Task
Begin with the line holding "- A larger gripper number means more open" and end with the last line of the records below. Set down exactly those lines and leave out every picture.

Source material
*** Begin section ***
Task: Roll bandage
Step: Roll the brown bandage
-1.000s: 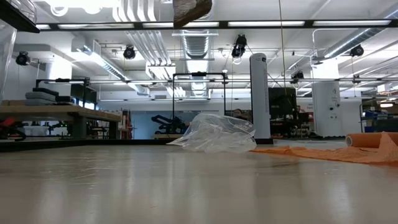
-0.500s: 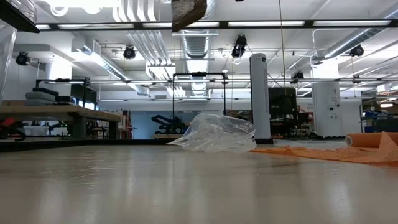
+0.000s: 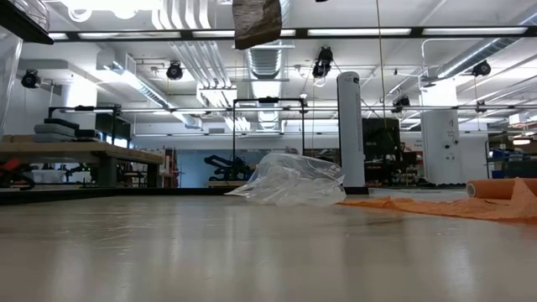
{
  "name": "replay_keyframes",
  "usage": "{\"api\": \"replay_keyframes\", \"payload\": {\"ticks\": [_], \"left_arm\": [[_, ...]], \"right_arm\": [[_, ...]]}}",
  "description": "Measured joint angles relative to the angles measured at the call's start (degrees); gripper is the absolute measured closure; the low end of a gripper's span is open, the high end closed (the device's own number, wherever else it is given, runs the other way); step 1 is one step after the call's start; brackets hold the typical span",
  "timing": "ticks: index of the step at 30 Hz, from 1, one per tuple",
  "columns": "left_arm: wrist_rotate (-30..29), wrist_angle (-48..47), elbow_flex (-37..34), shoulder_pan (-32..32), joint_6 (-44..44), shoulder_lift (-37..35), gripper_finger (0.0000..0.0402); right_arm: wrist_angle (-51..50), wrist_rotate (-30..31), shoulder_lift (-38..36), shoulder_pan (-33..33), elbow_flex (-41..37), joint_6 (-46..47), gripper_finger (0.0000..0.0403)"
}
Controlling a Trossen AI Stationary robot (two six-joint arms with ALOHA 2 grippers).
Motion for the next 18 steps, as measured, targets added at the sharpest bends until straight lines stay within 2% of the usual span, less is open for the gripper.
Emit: {"api": "replay_keyframes", "payload": {"ticks": [10, 14, 18], "left_arm": [[-0.04, -0.14, 0.00, -0.02, -0.06, -0.01, 0.0325], [-1.98, 0.45, 0.00, -0.04, -4.23, -0.06, 0.0310], [-6.14, 0.91, 0.00, -0.06, -8.87, -0.41, 0.0284]], "right_arm": [[5.32, -1.79, 3.06, 0.00, 0.94, 0.09, 0.0154], [5.33, -1.04, 3.65, 0.00, 0.92, -2.30, 0.0194], [7.21, 1.71, 4.27, 0.38, 0.83, -8.07, 0.0264]]}}
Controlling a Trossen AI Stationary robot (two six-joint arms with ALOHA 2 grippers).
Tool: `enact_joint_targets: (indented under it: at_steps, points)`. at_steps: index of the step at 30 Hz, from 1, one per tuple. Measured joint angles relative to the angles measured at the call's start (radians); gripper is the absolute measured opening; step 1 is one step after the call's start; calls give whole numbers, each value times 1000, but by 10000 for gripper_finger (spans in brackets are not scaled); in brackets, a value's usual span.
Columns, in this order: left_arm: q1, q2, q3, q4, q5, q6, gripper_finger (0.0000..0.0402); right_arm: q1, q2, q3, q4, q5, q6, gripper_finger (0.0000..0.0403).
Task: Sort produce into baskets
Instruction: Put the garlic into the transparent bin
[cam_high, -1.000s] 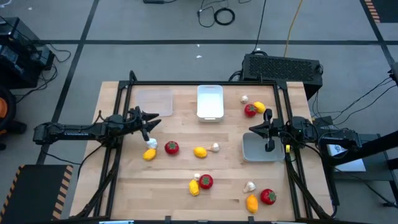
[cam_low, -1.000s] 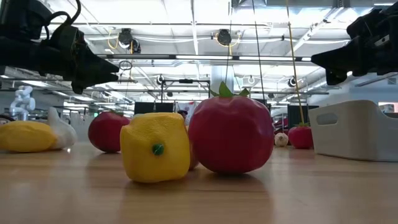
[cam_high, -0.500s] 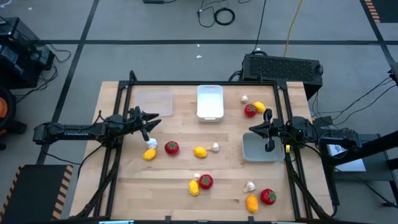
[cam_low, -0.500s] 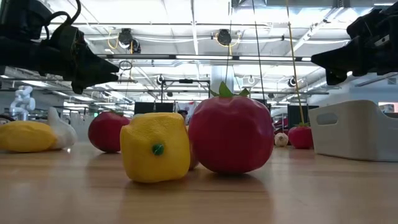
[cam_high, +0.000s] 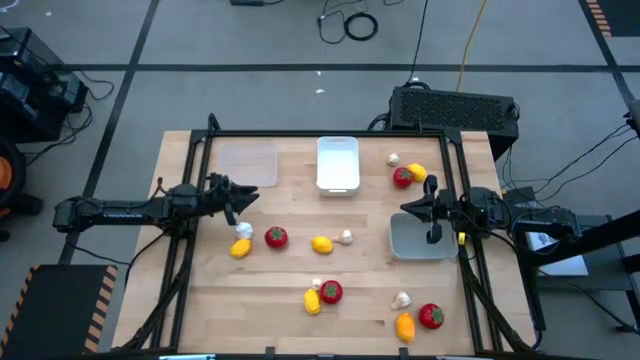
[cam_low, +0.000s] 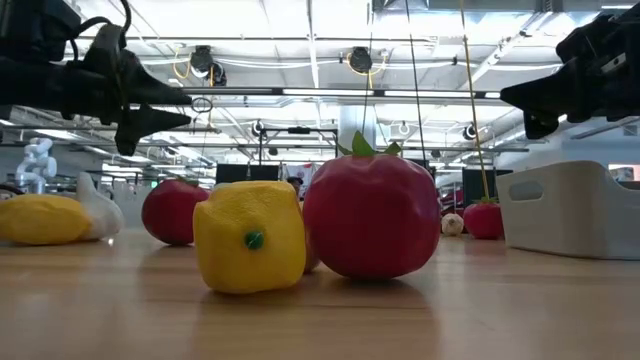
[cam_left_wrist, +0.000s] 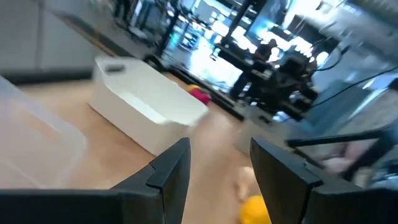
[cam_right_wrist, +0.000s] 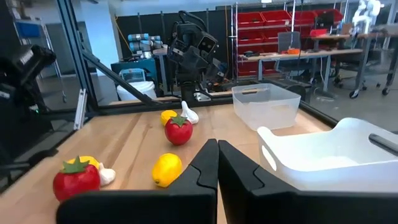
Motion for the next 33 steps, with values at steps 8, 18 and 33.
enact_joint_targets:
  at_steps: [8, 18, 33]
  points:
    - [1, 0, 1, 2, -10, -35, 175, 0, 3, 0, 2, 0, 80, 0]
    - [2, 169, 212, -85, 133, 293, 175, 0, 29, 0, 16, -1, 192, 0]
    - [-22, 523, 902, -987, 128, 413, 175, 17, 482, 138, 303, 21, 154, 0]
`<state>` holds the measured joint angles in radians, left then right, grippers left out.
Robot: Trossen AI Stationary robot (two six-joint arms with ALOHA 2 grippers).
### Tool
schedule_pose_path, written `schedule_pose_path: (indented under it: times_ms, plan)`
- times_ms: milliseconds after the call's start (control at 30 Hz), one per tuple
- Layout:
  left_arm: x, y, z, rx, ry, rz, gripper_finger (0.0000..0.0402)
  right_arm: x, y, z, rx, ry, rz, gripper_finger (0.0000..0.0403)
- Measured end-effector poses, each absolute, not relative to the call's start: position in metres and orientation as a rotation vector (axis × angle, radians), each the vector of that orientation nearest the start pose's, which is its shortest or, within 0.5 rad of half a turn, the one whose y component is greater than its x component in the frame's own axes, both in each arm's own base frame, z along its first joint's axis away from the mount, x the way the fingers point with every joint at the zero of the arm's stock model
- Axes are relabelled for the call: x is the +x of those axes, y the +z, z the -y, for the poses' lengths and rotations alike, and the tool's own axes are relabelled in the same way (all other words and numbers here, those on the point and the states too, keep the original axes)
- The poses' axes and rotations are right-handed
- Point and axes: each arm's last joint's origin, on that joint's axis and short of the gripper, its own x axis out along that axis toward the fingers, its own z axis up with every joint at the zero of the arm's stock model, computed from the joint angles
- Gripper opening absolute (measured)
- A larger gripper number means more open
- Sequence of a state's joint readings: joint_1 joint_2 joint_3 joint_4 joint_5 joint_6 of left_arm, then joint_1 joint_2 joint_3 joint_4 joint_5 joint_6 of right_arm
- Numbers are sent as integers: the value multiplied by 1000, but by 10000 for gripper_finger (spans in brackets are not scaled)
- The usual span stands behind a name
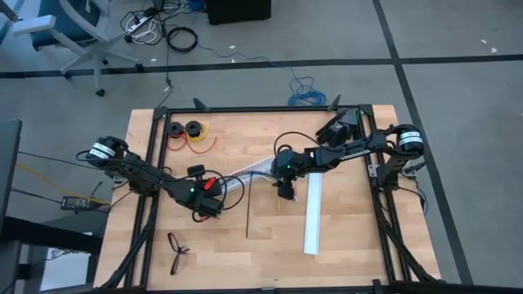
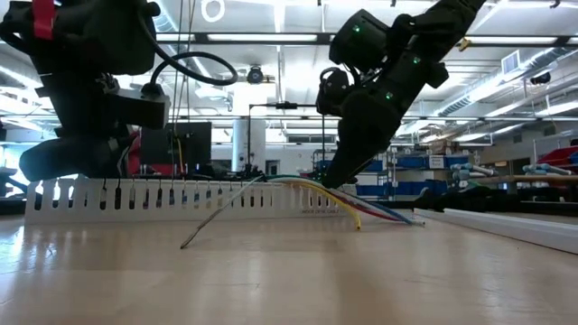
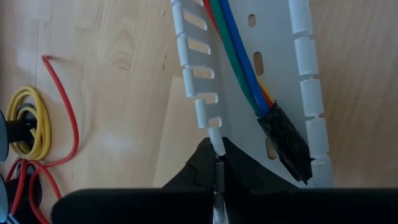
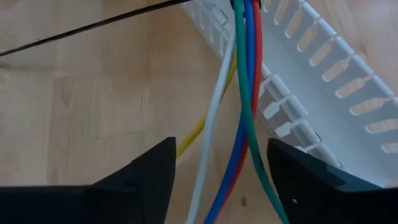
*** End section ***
Answer space
- A larger gripper number means more open
- Sequence of a state's joint readings: joint_1 joint_2 joint_3 joint_4 joint_5 joint_6 of left_arm, then joint_1 joint_2 joint_3 joint_4 joint_5 joint_6 of right_arm
- Numbers are sent as integers: the value multiplied by 1000, but by 10000 for gripper_finger (spans in brackets are not scaled)
- The usual span stands behind a name

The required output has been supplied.